---------- DATA EXCERPTS ----------
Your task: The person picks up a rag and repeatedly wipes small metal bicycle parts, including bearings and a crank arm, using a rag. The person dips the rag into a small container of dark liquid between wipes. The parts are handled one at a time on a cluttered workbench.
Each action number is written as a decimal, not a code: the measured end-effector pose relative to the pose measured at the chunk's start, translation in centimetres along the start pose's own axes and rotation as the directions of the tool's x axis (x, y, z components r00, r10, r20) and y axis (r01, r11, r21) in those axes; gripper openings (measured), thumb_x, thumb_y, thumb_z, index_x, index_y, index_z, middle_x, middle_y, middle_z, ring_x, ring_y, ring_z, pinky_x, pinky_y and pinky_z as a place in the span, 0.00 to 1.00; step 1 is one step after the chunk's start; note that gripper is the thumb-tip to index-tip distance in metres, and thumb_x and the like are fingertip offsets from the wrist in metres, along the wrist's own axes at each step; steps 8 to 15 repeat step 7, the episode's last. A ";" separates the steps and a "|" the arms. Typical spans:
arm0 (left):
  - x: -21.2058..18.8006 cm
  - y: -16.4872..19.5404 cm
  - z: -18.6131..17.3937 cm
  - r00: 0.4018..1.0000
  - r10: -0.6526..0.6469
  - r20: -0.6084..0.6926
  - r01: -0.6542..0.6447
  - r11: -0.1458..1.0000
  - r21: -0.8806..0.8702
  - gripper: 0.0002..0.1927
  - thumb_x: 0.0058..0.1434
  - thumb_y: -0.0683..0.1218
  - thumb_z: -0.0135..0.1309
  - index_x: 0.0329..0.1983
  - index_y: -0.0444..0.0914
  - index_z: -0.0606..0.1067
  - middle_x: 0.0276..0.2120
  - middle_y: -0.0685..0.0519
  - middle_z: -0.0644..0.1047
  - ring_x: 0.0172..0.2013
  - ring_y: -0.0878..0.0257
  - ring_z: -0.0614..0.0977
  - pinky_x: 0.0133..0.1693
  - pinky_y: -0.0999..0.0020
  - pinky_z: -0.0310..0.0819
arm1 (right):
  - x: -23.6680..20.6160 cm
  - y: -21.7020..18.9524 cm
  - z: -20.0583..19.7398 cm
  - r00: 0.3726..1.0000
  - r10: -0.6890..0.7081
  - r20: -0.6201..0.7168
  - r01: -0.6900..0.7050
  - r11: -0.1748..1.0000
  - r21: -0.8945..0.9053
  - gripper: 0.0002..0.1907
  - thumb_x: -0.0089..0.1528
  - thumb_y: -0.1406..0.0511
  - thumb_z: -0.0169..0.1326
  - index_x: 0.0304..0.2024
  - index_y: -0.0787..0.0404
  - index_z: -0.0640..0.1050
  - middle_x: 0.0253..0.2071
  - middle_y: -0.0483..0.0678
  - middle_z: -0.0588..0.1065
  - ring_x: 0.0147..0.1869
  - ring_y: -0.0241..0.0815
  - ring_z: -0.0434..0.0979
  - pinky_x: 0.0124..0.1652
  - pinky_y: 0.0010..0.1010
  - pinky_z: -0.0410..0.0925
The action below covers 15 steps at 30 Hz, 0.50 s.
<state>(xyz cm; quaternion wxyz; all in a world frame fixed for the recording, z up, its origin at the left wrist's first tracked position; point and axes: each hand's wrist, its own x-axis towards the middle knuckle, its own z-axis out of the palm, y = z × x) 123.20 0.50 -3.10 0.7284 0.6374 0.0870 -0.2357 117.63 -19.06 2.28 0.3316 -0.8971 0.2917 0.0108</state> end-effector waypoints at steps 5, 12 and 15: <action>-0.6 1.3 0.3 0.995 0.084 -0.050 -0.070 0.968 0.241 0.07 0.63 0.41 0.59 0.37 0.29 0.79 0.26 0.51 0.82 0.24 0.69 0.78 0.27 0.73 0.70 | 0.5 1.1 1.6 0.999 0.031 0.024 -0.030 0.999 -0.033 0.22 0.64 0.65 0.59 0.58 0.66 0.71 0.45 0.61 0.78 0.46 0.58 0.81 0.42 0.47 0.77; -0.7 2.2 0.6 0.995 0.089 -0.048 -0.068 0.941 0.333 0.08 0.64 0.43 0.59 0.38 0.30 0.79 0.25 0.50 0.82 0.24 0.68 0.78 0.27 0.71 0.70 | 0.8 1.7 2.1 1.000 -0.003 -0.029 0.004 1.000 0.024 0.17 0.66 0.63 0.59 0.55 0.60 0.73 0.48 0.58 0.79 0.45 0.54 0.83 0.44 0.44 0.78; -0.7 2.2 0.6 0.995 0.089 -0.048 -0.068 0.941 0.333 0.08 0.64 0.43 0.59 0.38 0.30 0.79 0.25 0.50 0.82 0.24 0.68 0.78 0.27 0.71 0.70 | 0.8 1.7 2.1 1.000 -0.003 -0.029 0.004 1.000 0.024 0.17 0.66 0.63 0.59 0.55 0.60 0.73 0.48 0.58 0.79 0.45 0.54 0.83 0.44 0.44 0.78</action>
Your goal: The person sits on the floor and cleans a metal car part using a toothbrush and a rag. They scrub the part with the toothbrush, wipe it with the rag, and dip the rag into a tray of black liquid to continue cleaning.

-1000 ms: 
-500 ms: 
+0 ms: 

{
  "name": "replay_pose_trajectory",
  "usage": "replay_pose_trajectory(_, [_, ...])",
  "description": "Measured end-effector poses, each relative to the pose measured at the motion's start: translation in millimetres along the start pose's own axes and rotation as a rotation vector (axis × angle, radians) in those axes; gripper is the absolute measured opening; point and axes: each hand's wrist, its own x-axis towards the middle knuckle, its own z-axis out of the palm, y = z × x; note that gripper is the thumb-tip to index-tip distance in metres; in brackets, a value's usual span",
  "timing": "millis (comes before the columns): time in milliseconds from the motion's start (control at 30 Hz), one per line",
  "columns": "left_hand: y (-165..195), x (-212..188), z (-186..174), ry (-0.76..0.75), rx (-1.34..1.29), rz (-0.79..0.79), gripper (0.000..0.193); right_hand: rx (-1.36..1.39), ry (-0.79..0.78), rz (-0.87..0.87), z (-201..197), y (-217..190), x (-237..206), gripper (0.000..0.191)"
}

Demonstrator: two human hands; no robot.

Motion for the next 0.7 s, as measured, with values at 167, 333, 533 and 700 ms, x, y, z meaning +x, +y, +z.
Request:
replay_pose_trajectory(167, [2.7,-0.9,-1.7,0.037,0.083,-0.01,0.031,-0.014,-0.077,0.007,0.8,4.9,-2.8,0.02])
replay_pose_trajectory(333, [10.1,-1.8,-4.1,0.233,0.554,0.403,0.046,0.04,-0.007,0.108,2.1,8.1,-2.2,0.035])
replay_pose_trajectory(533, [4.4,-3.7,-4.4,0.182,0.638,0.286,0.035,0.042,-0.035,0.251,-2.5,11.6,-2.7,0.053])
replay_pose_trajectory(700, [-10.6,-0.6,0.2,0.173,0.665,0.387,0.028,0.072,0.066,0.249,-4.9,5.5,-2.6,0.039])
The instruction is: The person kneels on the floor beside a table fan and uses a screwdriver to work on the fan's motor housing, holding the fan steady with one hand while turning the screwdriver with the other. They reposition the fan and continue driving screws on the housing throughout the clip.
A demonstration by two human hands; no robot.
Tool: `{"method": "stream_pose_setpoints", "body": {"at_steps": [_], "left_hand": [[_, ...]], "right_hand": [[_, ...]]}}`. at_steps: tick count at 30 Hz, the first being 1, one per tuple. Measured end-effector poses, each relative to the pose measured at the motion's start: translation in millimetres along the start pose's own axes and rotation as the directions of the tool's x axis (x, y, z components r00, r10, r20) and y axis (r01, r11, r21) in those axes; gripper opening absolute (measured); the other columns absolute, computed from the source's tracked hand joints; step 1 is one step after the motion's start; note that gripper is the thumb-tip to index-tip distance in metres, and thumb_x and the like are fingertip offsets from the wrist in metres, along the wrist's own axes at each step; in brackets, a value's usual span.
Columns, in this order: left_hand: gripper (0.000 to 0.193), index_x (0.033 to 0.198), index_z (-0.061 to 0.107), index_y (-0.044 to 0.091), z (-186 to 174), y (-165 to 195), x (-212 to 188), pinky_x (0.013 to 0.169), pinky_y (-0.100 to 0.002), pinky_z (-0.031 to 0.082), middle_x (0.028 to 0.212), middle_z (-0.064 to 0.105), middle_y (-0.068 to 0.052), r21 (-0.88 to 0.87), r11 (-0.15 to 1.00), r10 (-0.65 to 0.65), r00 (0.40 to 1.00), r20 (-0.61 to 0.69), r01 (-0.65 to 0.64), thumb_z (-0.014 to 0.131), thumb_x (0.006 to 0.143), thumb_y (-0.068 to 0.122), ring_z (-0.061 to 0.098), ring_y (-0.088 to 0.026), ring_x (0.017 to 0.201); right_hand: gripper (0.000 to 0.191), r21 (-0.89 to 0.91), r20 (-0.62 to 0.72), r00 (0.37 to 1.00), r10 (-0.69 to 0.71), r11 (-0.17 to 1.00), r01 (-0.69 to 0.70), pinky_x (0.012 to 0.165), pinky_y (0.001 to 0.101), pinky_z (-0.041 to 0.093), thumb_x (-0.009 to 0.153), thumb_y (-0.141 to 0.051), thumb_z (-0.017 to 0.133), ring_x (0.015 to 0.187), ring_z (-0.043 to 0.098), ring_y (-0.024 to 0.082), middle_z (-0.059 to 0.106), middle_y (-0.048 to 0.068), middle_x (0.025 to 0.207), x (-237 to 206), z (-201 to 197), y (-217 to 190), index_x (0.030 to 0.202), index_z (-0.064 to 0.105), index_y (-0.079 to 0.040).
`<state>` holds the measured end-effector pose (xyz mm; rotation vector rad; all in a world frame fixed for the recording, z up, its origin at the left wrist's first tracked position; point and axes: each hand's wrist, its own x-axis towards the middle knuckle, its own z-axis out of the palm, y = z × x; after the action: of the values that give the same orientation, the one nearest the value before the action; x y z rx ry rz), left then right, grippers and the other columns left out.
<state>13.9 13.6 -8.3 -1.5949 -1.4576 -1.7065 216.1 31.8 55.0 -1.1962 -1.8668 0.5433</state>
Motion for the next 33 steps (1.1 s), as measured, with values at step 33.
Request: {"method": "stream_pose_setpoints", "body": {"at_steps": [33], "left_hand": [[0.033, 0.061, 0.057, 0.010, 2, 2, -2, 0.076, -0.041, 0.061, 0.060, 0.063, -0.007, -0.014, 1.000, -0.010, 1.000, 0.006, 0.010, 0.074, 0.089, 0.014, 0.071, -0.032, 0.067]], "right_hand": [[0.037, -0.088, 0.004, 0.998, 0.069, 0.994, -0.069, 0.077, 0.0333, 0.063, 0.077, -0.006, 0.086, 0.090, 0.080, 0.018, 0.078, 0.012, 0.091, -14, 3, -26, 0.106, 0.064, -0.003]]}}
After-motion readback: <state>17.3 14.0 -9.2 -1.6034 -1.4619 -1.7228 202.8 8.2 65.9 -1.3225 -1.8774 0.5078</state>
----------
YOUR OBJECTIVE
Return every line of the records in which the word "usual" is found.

ANSWER SECTION
  "description": "Measured end-effector poses, each relative to the pose measured at the motion's start: translation in millimetres along the start pose's own axes and rotation as a rotation vector (axis × angle, radians) in those axes; gripper is the absolute measured opening; point and axes: each hand's wrist, its own x-axis towards the middle knuckle, its own z-axis out of the palm, y = z × x; note that gripper is the thumb-tip to index-tip distance in metres; in brackets, a value's usual span",
Tool: `{"method": "stream_pose_setpoints", "body": {"at_steps": [_], "left_hand": [[_, ...]], "right_hand": [[_, ...]]}}`. at_steps: tick count at 30 Hz, the first being 1, one per tuple. Measured end-effector poses, each relative to the pose measured at the motion's start: translation in millimetres along the start pose's own axes and rotation as the directions of the tool's x axis (x, y, z components r00, r10, r20) and y axis (r01, r11, r21) in those axes; gripper opening absolute (measured); the other columns absolute, computed from the source's tracked hand joints; step 1 is one step after the motion's start; note that gripper is the thumb-tip to index-tip distance in metres, and thumb_x and the like are fingertip offsets from the wrist in metres, along the wrist's own axes at each step; in brackets, a value's usual span.

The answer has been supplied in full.